Source data:
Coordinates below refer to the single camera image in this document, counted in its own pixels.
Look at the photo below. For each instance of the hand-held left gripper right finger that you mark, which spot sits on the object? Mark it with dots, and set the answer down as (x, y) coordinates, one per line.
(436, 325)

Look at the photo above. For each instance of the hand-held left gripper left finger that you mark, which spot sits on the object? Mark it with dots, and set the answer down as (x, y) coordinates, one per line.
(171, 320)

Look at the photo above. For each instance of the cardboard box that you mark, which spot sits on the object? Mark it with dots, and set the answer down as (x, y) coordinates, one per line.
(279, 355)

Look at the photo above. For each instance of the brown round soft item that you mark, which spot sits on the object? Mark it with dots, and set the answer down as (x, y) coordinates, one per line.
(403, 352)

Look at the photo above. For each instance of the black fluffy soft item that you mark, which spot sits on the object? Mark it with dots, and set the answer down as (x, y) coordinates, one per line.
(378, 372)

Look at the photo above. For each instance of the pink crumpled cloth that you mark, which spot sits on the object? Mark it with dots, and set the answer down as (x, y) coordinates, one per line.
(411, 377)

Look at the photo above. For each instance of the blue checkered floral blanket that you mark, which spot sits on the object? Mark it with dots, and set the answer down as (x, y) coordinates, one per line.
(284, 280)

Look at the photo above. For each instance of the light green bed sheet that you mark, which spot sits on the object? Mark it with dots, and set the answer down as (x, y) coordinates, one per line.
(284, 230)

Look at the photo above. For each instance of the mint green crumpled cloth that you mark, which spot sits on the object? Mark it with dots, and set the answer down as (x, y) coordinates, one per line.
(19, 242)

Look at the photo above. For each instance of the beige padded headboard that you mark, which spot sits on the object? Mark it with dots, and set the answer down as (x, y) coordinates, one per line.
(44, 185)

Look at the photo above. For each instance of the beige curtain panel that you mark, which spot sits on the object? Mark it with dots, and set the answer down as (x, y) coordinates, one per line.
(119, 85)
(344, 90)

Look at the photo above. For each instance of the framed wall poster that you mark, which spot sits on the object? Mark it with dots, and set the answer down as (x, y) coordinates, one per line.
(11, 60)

■ **Aim of the exercise**: What is needed is an exact retyping of every line from the one containing "Look at the photo above. For each instance of the blue" through the final line of the entries, and only those lines.

■ **Written answer**:
Look at the photo above. For each instance of the blue checkered floral blanket that you mark, which spot sits on the object? Mark it with dots, and set the answer down as (x, y) coordinates, one per line.
(284, 280)

Look at the photo above. For each instance of the light green bed sheet that you mark, which spot sits on the object? Mark it with dots, and set the answer down as (x, y) coordinates, one per line.
(284, 230)

Look at the photo above. For each instance of the mint green crumpled cloth that you mark, which spot sits on the object? Mark it with dots, and set the answer down as (x, y) coordinates, one per line.
(19, 242)

Look at the photo above. For each instance of the beige padded headboard that you mark, which spot sits on the object? Mark it with dots, and set the answer down as (x, y) coordinates, one per line.
(44, 185)

Look at the photo above. For each instance of the beige curtain panel that you mark, which spot sits on the object? Mark it with dots, and set the answer down as (x, y) coordinates, one per line.
(119, 85)
(344, 90)

Look at the photo above. For each instance of the framed wall poster that you mark, which spot sits on the object? Mark it with dots, and set the answer down as (x, y) coordinates, one per line.
(11, 60)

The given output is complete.